But finally he got caught at a traffic light. Willie took a long cigarette from a magnetic-based box clinging to the dashboard, lit it with a rolled-gold Dunhill, and said, 'You were almost asking that at the funeral, weren't you, old boy?'
'Almost.'
'You're sure it's really relevant?'
Just then we took off at the speed of scandal. I hauled my head back from the rear seat and said, 'It could be. But I'm not planning to put it in my best-selling memoirs anyway.'
He grinned quickly. 'Sorry, old boy. Yes – Martin only had about ten or eleven thousand in the kitty and you can't go much below that. I suppose with a place in the country and a flat in London and David going to Harrow… and then the bad years at Lloyd's, well – he just couldn't build it up.'
I could have told him a little more detail about Fenwick's income and outgo, but I didn't think he'd like the way I'd got it. The point was that he'd confirmed my basic thesis. Well, almost.
We swung left down Hendon Way and speeded up. After a time, Willie asked, is there anything more you want to check on before you see David?'
'Why? – are you worried I might have found out something about his father that you think he shouldn't know?'
'Yes.' From Willie, that was good blunt stuff. For a moment, it threw me. Then I managed to ask, 'Such as what?'
'God knows, old boy. But there must have been something -what?
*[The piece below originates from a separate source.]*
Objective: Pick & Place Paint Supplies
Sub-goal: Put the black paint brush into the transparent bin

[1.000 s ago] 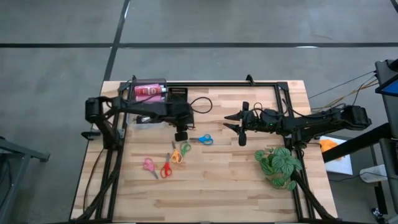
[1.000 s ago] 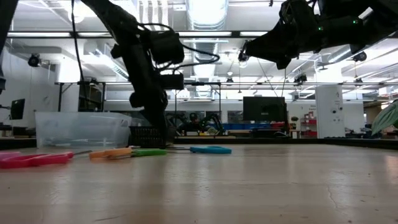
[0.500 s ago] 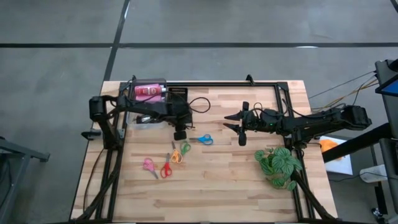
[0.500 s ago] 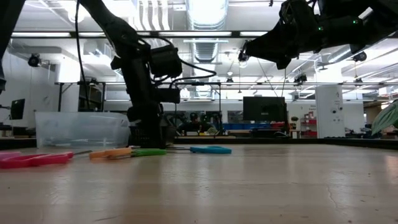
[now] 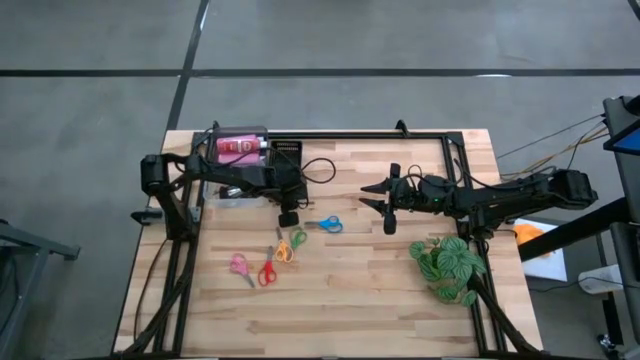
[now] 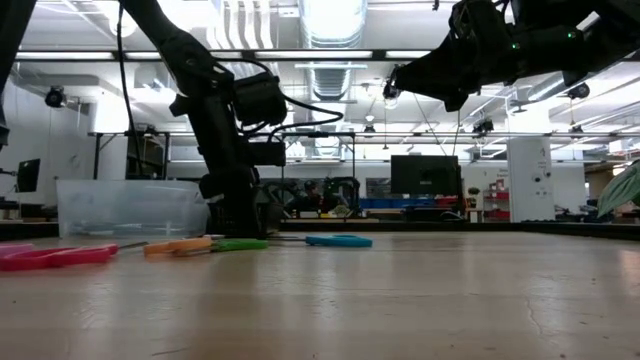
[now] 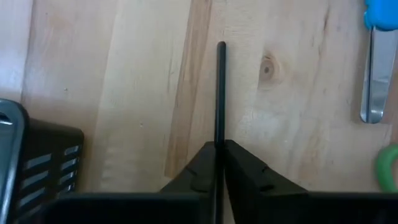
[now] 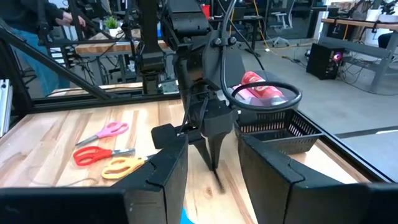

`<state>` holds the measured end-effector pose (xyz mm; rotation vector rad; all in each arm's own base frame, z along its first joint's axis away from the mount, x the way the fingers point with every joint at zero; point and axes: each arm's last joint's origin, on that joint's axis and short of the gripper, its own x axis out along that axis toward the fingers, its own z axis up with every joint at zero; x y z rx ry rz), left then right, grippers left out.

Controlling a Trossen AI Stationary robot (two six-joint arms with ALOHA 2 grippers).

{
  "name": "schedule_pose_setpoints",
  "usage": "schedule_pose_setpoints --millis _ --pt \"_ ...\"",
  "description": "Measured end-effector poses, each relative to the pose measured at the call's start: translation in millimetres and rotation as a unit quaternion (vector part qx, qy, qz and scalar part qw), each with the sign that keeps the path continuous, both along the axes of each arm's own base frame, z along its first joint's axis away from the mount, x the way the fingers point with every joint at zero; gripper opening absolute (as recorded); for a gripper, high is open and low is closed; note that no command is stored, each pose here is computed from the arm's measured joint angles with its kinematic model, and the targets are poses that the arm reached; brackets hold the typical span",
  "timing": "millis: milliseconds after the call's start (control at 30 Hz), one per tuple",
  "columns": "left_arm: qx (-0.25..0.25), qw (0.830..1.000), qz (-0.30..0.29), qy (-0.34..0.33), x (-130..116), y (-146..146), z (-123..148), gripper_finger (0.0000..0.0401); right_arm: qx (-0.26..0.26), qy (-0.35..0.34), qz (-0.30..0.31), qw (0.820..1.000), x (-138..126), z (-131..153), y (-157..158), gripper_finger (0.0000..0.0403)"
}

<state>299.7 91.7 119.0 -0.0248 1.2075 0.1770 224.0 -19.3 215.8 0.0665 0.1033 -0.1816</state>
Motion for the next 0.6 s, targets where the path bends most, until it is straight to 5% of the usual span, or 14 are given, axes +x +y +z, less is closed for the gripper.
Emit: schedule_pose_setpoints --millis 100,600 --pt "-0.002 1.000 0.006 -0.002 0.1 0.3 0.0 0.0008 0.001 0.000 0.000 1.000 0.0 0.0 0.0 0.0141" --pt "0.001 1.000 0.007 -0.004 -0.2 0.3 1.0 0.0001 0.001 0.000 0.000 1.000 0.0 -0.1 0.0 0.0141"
People don't get shot for nothing.'
'Tell that to the next innocent bystander at a bank raid.' I stared at the road and wondered. But David had hired me first. 'No, I'll tell you both everything at the same time.'
He nodded, seeming quite contented. After that, we hardly said a word until we'd parked at the top of the Hill itself. By then, both pavements were crawling with groups of schoolboys hurrying here and there and all wearing straw boaters that made them look like actors in costume against that gloomy, dank afternoon. The style seemed to be for the hat tipped right forward and the elastic chinstrap bunching up the hair at the back of the neck. Anyway, that's how David was wearing it when we met outside a small café. We shook hands formally all round, then went on in.
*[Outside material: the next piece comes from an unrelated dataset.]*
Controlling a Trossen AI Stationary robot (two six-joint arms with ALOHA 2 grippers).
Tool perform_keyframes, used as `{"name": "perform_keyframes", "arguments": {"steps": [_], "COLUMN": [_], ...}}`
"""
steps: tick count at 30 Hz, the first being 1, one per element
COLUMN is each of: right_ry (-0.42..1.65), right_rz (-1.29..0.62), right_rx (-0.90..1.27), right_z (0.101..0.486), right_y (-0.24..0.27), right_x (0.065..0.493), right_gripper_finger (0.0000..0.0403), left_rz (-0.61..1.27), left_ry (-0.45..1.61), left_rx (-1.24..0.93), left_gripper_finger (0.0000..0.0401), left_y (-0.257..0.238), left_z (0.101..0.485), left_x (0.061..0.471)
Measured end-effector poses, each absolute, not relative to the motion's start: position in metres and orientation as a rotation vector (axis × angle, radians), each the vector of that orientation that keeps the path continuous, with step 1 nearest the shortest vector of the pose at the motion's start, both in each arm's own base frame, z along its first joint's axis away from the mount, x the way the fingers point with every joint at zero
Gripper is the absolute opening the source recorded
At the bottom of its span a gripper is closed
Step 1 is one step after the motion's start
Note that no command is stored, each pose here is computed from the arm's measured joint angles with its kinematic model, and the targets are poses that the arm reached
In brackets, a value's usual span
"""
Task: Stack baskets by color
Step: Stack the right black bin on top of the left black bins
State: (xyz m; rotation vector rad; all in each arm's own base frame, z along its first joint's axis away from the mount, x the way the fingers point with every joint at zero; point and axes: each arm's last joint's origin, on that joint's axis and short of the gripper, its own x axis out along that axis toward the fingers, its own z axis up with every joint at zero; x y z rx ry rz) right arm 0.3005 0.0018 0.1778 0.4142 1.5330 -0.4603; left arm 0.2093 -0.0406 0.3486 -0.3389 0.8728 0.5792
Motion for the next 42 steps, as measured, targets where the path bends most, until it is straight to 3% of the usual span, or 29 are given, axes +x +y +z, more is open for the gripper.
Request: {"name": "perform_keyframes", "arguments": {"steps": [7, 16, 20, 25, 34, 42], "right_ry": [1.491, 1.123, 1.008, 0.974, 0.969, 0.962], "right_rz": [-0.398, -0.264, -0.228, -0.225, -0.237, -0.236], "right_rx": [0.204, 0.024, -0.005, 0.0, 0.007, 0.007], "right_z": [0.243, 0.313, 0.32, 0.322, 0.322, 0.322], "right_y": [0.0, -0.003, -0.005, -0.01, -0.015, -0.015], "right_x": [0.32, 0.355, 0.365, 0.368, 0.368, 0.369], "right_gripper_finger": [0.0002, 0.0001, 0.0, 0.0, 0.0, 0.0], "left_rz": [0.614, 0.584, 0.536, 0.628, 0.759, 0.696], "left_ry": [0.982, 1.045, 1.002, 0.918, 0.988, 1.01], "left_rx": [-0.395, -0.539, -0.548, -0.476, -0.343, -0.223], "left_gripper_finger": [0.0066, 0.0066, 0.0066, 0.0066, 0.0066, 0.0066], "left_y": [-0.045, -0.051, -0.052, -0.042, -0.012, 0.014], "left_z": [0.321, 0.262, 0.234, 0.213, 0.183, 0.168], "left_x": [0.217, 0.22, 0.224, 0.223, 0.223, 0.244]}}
Long ago, the proprietor must have realised that his main clients were interested in quantity of food for money and nothing else. Apart from a jukebox, the only overhead in the place was the ceiling, and that looked a fairly written-down value. Willie looked cautiously around the grimy, rough-plastered walls speckled with notices and shuddered delicately.
David said politely, 'What would you like? – I'll get it. The hamburger and onions is rather nice.'
'Just tea,' I said quickly.
'Coffee, please,' said Willie and then caught my hard stare and realised what the coffee would be like in there and said, 'No, sorry – tea.'
When David had gone, we sat down at one of half a dozen simple riot-proof tables. Only one other was occupied, by a group of fifteen-year-old Harrovians who glanced at us and forgot us.
'Good God,' Willie muttered. 'You forget how… primitive. schoolboys are.'
'I'm sure you never were.'
'I wasn't at Harrow, of course, but…,' he stared at the group. 'Just look at that lot, what? They look as if they've run an assault course through pig-food in those clothes. And yet I'll bet I know half their families.'
'Willie, you're a snob.'
'Oh, yes, rather.'
David came back with our teas, a Coke and a meat pasty for himself. 'Well, sir,' he started. 'Mr Winslow told me about the chap Steen getting killed, of course. But did you find out any more?'
I said pompously, 'We now know what we're looking for is the log of the Skadi.'
Willie said, 'Oh, that ship? Well, sorry, old boy, but we aren't looking forthe log. Do you mean the deck log or the engine log or the rough draughts of either, or the official log? Not to mention the movements book-what?'
'So don't mention it, then,' I growled. 'Mrs Smith-Bang didn't tell me.'
'Oh, you saw her?'
'You know her?'
'Everybody in shipping knows her. And the ADP line was one of our regulars."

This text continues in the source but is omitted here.